05-15-07: Chocolate Bunny


Lyn Verinsky on Chocolate Bunny [v6]

Sloper, slopers, and a few more slopers thrown in just for fun. I climbed this insta-classic on the Lifeline boulder on (go figure) Easter Sunday a few weeks ago. The line had remained on the overlooked side of the Lifeline boulder, just to the right of the down climb. Start on a low rail, to the left of the tree, head up slopers and left & up at the lip. A fun mini-slab gets you to the top of the down climbing groove. The character of the climb is much lighter than the tall and proud climbs around to the left, hence the name.


Scott Chandler on Chocolate Bunny [v6]


Lyn Verinsky on Gravitas [v7]

There is another line to the right of the tree.
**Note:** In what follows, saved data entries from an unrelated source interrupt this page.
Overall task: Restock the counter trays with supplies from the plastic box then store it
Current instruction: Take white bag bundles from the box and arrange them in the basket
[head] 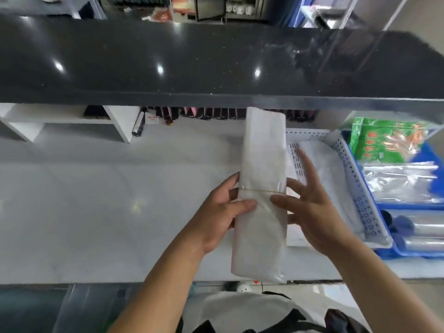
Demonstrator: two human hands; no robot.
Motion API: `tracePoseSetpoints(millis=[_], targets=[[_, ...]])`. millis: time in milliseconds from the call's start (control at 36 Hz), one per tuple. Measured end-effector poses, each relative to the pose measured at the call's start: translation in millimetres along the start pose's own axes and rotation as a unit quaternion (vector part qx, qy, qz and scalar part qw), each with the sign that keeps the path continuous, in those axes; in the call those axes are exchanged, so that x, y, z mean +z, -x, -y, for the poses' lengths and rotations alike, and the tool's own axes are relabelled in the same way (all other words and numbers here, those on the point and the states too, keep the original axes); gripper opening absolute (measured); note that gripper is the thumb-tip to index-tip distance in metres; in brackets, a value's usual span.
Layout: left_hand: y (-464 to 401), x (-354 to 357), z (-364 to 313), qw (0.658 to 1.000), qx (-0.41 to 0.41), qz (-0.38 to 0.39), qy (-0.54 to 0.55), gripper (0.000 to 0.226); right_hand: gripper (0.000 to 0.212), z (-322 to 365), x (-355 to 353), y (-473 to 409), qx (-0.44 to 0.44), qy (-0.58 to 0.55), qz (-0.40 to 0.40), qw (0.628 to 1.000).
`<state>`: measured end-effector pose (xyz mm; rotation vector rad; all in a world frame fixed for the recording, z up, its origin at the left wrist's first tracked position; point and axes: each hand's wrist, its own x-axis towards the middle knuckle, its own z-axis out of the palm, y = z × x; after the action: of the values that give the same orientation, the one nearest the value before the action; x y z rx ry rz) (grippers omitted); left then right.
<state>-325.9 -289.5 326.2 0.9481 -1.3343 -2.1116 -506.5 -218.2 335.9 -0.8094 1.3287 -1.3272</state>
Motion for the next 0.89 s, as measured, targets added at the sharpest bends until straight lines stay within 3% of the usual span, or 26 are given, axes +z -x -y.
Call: tracePoseSetpoints(millis=[139, 194, 306, 528, 778, 889], targets=[[-34.1, 34.2, -4.2, 0.995, -0.016, 0.052, -0.082, 0.041, 0.078, 1.4, -51.4, 18.2, 0.006, -0.049, -0.053, 0.997], [-48.9, 39.6, 5.1, 0.993, -0.008, 0.005, -0.121, 0.043, 0.071, -1.2, -69.5, 23.5, 0.022, -0.075, -0.074, 0.994], [-75.8, 41.7, 36.8, 0.950, -0.008, -0.144, -0.276, 0.060, 0.066, -13.7, -97.3, 34.1, 0.044, -0.099, -0.107, 0.988], [-79.0, 59.9, 83.2, 0.974, -0.079, -0.134, -0.165, 0.062, 0.065, -35.5, -129.7, 24.1, 0.095, -0.125, -0.111, 0.981], [-78.7, 62.4, 83.5, 0.976, -0.102, -0.150, -0.121, 0.056, 0.068, -26.0, -138.4, -61.6, 0.112, -0.047, 0.001, 0.993], [-78.3, 66.5, 81.4, 0.975, -0.103, -0.160, -0.119, 0.058, 0.070, -35.1, -133.1, -92.0, 0.117, 0.129, 0.047, 0.984]])
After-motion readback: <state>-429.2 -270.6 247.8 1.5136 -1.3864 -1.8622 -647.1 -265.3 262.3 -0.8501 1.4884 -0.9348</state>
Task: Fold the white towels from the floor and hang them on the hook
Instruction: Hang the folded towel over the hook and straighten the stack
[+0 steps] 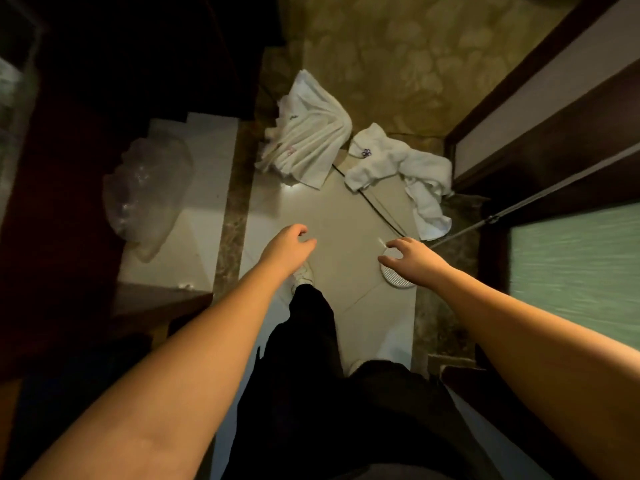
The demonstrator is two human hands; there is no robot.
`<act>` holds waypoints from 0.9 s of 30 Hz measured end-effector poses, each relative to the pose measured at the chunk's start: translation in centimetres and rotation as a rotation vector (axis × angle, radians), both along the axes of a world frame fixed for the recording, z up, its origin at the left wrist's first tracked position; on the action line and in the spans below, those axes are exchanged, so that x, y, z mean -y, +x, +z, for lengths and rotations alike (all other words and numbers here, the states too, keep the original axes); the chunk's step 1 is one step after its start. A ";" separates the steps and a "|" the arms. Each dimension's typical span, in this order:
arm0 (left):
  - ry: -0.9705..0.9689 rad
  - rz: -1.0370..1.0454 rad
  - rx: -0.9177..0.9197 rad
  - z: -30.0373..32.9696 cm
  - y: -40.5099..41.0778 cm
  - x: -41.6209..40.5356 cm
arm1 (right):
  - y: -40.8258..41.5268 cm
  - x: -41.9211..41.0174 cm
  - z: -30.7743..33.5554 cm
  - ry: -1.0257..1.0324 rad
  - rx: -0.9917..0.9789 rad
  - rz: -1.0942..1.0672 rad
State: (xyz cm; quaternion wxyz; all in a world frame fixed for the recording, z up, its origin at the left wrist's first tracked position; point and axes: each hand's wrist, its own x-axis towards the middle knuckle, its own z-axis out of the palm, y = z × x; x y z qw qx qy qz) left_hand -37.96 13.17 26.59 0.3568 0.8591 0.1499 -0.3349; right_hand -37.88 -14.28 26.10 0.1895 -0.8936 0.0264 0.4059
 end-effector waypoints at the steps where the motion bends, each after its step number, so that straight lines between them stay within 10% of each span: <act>1: 0.006 -0.040 -0.015 -1.0 2.4 -0.1 | 1.5 0.0 -0.8 -0.006 -0.016 -0.050; 14: 0.026 -0.187 -0.139 -17.2 25.0 1.9 | 18.6 0.0 -15.3 0.098 -0.222 -0.505; 27: -0.181 0.305 -0.550 -42.0 38.0 7.2 | 31.4 3.7 -42.4 0.279 -0.486 -0.897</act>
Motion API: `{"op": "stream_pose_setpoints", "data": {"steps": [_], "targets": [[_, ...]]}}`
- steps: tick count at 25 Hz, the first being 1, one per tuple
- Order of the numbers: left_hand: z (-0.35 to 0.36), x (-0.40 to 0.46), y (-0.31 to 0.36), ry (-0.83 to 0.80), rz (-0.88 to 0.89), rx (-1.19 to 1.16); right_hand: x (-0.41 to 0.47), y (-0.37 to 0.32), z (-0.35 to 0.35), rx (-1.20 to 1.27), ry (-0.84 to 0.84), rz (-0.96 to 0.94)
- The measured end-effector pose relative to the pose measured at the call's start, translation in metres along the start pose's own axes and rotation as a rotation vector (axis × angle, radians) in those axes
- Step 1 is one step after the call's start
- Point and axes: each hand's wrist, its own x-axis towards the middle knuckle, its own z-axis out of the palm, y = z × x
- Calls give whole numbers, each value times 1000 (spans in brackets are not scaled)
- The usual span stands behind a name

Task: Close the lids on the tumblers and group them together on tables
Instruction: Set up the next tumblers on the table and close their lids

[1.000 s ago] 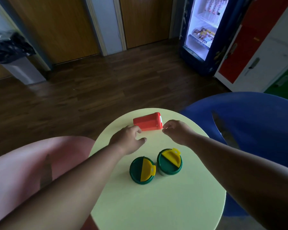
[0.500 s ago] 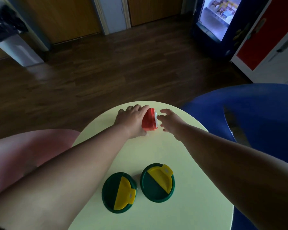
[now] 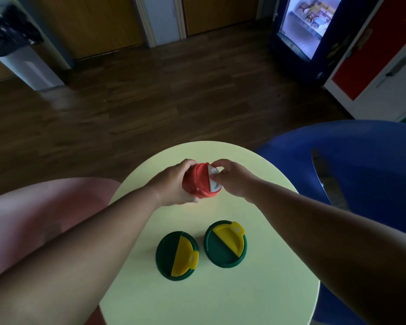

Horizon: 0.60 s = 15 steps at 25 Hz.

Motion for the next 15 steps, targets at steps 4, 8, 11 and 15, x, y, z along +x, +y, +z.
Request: {"op": "stream_pose_setpoints", "data": {"steps": [4,8,11,15], "targets": [[0,-32,-19,-38,-28,-184,-21,-22,19,-229,-3,-81],[7,-52,-27,32,-22,-130,-35,-36,30,-320,-13,-96],[12,-58,-31,-12,-55,-182,-43,-37,33,-374,-14,-82],[16,-61,-25,-72,-71,-224,-52,-30,37,-391,17,-77]]}}
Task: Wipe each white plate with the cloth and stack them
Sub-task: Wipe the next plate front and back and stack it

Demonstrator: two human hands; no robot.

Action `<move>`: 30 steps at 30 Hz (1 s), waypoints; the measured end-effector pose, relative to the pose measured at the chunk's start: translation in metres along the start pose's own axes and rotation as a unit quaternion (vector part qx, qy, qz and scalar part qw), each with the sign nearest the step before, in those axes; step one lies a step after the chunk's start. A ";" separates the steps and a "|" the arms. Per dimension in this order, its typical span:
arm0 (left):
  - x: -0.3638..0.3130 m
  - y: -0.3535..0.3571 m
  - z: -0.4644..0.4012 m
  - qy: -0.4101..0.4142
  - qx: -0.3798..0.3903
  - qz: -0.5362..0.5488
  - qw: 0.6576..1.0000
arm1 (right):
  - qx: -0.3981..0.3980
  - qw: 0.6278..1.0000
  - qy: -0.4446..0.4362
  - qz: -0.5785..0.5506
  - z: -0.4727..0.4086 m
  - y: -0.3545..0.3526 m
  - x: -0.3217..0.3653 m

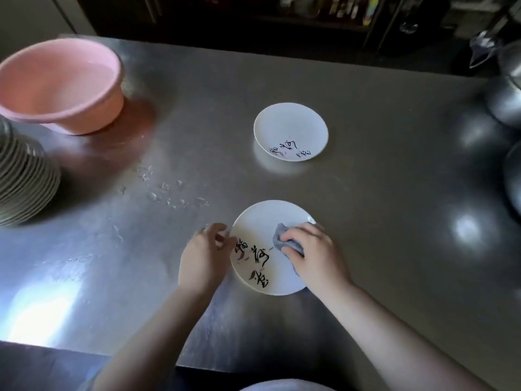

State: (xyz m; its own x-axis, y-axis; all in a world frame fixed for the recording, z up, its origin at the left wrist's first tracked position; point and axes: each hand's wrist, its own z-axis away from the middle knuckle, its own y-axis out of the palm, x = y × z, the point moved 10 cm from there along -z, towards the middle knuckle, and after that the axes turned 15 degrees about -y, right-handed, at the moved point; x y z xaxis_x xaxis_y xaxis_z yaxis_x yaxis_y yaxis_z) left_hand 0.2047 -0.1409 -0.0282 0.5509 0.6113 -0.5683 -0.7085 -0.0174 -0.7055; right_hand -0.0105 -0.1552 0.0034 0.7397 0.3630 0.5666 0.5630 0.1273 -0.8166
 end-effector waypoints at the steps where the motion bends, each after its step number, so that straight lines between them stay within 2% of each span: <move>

Gravitas [v7] starts on a right-facing hold below the lip, and heads up through a tricky lip encounter. Initially I head far left after tackling the lip, but then Lyn pioneered a better finish that heads straight up on a perfect slab.

Two more problems are just around the corner to the right: an easy but very height dependent ramp to big edge called Super Tramp [v2] and a variation that heads directly left on crimps and then up the lip called Sideways [v8]

To find these problems, head to the Lifeline / Flatline problems and walk around to the right just past the down climb.